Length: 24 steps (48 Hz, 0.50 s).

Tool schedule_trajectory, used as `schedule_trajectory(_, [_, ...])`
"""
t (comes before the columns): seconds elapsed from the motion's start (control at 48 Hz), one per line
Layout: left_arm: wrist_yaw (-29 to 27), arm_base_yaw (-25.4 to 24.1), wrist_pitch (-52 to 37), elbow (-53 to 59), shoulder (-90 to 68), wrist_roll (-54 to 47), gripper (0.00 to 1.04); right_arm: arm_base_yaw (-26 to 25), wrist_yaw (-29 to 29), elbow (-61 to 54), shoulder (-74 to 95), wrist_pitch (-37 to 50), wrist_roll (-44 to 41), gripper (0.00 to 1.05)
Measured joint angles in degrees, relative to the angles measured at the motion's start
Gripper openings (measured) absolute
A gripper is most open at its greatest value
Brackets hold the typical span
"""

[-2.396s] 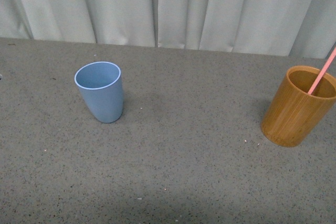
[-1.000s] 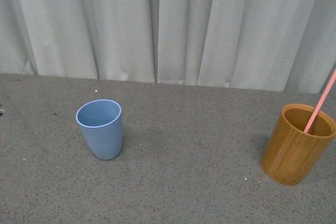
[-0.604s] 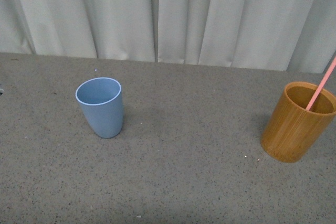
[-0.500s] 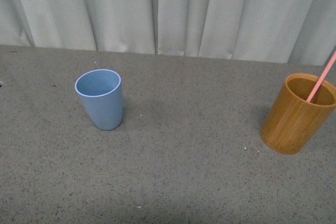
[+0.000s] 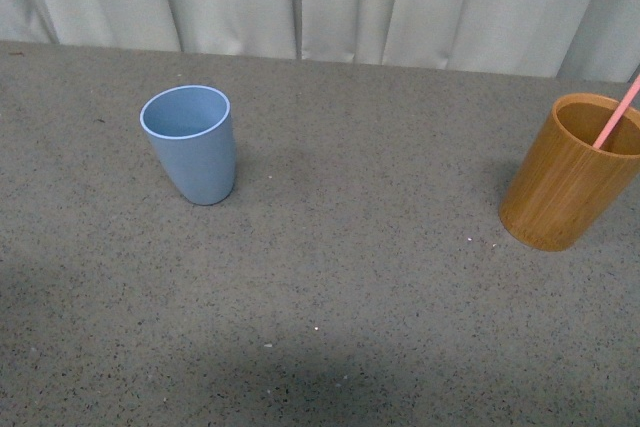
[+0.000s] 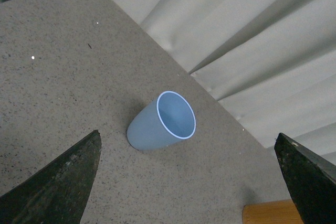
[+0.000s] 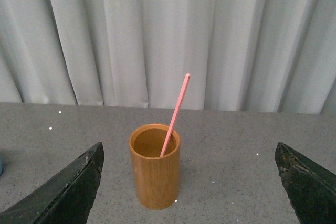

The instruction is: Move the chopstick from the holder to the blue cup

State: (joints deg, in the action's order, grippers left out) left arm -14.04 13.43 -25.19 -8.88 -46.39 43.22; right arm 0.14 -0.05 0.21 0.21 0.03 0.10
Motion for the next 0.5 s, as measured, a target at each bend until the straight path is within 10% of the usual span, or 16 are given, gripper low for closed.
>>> schedule_trajectory(0.5, [-1.88,2.45,-5.46,-9.70,-26.08,-0.61,0.98,0.00,0.00,0.00,0.00,0.00,0.00,0.95])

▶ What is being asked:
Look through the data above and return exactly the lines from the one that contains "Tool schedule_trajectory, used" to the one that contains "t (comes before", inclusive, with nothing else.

▶ Result for this exercise:
Tool schedule_trajectory, used as `schedule_trajectory(_, [_, ...])`
"""
t (comes before the columns): seconds elapsed from the motion's start (control at 48 Hz), one per line

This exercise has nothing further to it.